By REUVEN BLAU
Posted: 2:35 AM, May 9, 2010
An illegal immigrant with a long rap sheet got a $145,000 parting gift from New York City taxpayers before he was deported, after a federal judge ruled his civil rights had been violated when he was held too long on Rikers Island.
Federal rules allow local law enforcement to detain suspected illegal immigrants for 48 hours after their criminal cases are resolved, to give Immigration and Customs Enforcement a chance to pick them up and move them to federal facilities.
Former Brooklyn resident Cecil Harvey, 55 -- backed by an immigration-rights advocacy group -- argued that his rights were violated when he spent more than a month in a Rikers holding pen before being transferred to ICE.
Harvey was shipped to his native Barbados in October 2007; the city settled his civil suit late last year.
The landmark settlement has prompted the Correction Department to dump scores of illegal immigrants on the streets, since federal officials often fail to pick them up within the required two-day window.
Federal immigration agents have office space on Rikers Island, and the city allows them to interview roughly 4,000 inmates each year.

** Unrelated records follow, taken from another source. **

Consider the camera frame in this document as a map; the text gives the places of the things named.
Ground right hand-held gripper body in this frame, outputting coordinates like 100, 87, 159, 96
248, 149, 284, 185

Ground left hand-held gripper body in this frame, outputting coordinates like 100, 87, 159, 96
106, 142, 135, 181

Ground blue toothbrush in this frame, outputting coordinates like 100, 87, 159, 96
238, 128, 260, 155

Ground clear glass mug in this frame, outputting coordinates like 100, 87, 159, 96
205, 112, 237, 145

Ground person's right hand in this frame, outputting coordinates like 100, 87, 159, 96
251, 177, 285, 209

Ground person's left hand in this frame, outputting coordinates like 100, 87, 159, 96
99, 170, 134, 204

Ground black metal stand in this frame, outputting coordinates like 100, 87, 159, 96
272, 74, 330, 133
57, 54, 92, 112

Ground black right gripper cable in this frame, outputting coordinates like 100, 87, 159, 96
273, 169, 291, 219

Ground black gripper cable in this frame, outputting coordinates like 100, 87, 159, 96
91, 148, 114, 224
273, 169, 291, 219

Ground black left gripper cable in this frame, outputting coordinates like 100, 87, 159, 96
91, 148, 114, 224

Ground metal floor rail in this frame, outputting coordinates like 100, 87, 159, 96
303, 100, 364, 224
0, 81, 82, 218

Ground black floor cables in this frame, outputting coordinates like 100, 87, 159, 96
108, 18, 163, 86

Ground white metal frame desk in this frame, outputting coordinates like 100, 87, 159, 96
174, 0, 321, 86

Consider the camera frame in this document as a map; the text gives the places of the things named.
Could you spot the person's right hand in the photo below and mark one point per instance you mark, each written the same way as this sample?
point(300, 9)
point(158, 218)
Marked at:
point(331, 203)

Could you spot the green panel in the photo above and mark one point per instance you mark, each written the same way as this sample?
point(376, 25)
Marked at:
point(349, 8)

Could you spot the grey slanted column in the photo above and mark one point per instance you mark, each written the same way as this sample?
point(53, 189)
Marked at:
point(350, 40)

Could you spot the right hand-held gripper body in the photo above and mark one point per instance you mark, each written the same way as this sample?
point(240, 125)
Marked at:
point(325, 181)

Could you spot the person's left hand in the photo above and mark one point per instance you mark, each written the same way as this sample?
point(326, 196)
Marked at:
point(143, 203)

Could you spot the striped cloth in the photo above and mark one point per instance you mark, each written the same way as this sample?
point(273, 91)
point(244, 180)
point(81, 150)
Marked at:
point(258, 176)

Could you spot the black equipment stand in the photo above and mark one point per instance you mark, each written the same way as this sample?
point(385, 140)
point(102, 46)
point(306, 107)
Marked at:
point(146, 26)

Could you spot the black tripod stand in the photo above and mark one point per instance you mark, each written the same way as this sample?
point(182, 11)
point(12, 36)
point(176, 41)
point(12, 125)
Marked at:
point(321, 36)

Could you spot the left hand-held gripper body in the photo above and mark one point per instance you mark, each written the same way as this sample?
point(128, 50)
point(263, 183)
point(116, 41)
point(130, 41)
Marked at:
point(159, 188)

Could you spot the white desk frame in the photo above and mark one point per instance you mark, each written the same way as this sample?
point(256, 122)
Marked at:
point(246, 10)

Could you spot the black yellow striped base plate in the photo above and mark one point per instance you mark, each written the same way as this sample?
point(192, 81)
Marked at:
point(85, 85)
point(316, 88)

They put a hold, or "detainer," on 3,200 of those inmates who they discover are illegals.
But ICE often fails to transfer those detainees within the required 48 hours of their criminal cases being resolved, multiple jail sources said.

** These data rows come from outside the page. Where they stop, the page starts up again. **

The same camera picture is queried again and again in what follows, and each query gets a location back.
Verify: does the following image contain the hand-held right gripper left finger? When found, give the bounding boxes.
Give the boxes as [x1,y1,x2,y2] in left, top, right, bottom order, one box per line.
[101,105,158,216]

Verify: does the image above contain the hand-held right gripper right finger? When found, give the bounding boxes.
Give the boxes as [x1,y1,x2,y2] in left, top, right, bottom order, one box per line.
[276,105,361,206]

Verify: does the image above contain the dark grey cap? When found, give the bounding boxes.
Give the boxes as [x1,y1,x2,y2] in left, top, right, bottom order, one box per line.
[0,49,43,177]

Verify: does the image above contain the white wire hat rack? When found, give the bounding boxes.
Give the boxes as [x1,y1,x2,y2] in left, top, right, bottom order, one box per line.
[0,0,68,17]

"We just release them now," one high-ranking jail supervisor said. "It's ICE's problem to go find these guys."
Harvey, a 55-year-old father of three, with three prior arrests, spent 35 days on Rikers, when he should have been moved to ICE.

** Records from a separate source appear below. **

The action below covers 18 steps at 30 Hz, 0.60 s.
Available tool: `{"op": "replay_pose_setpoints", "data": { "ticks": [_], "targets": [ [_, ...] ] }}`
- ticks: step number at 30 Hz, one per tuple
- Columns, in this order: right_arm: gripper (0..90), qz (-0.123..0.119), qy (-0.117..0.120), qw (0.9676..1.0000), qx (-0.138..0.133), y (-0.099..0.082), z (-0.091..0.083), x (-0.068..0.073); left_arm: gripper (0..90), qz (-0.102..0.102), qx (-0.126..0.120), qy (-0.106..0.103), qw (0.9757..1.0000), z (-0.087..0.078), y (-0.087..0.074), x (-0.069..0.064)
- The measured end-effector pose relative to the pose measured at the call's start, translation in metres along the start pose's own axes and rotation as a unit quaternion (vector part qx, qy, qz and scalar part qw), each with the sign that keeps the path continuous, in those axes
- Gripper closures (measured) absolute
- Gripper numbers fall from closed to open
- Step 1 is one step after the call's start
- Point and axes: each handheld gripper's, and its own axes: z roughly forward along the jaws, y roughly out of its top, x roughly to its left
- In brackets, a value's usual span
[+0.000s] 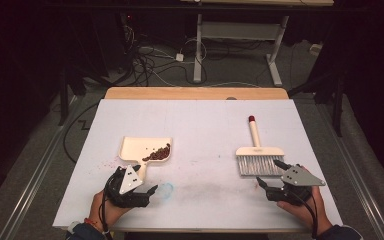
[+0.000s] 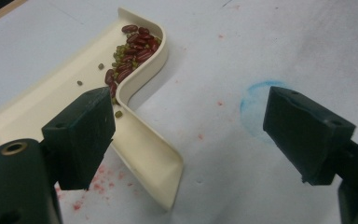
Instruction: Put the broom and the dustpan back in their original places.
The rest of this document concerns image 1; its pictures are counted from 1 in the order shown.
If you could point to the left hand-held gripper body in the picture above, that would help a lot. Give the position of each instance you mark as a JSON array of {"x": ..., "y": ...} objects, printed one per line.
[{"x": 130, "y": 181}]

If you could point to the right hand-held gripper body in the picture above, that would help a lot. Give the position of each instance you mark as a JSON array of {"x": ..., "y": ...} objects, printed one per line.
[{"x": 300, "y": 178}]

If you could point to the cream plastic dustpan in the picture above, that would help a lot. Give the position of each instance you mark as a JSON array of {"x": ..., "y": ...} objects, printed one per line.
[{"x": 135, "y": 148}]

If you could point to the cream brush with red cap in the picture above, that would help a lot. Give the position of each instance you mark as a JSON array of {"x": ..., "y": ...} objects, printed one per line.
[{"x": 260, "y": 156}]

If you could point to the pile of red crumbs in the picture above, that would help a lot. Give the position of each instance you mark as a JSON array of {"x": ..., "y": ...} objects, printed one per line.
[{"x": 160, "y": 155}]

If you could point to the person's right hand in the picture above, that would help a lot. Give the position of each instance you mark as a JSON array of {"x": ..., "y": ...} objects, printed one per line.
[{"x": 308, "y": 210}]

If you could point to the person's left hand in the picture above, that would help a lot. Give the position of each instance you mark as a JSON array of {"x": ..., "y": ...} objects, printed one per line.
[{"x": 101, "y": 211}]

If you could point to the white table cover sheet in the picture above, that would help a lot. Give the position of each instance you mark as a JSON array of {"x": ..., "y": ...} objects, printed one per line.
[{"x": 206, "y": 126}]

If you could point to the black metal stand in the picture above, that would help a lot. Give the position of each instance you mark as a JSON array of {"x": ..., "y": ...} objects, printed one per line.
[
  {"x": 63, "y": 100},
  {"x": 338, "y": 106}
]

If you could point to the wooden table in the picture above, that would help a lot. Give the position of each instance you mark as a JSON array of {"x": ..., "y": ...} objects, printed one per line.
[{"x": 196, "y": 93}]

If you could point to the white power adapter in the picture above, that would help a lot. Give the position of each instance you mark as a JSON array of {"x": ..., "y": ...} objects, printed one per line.
[{"x": 179, "y": 57}]

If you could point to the white box on floor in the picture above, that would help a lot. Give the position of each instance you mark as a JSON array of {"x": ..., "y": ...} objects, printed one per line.
[{"x": 316, "y": 49}]

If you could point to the white metal desk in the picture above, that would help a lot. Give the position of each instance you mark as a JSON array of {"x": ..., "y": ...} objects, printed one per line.
[{"x": 240, "y": 30}]

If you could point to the aluminium floor rail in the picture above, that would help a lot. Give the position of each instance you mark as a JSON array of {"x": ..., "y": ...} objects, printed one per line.
[
  {"x": 363, "y": 196},
  {"x": 33, "y": 180}
]

On Dec. 2, 2003, cops busted him in Bedford-Stuyvesant shortly after midnight for drinking a bottle of Bacardi in public. Police said they found "crack cocaine residue" in his pocket.
He pleaded guilty to the misdemeanor drug charge and the judge ordered him released on his own recognizance, according to the Brooklyn District Attorney's Office.
He was eventually delivered to ICE, but released pending an appeal of his status. After he was arrested again on a warrant for missing his court date on his drug case while in federal custody, Harvey was held on Rikers for another month before being transferred to an ICE center in Alabama.
" I cannot speak for Rikers as to why he was not released to us within 48 hours," said ICE spokesman Harold Ort. "ICE lodges a detainer on removable aliens and the jail then contacts us when the alien is ready to be picked up by ICE."
A city Law Department representative called the Harvey case an "unfortunate occurrence," but maintained it was an isolated mistake.
"The Department of Correction has tightened its procedures to prevent a reoccurrence," said Muriel Goode-Trufant, head of the city's federal litigation division.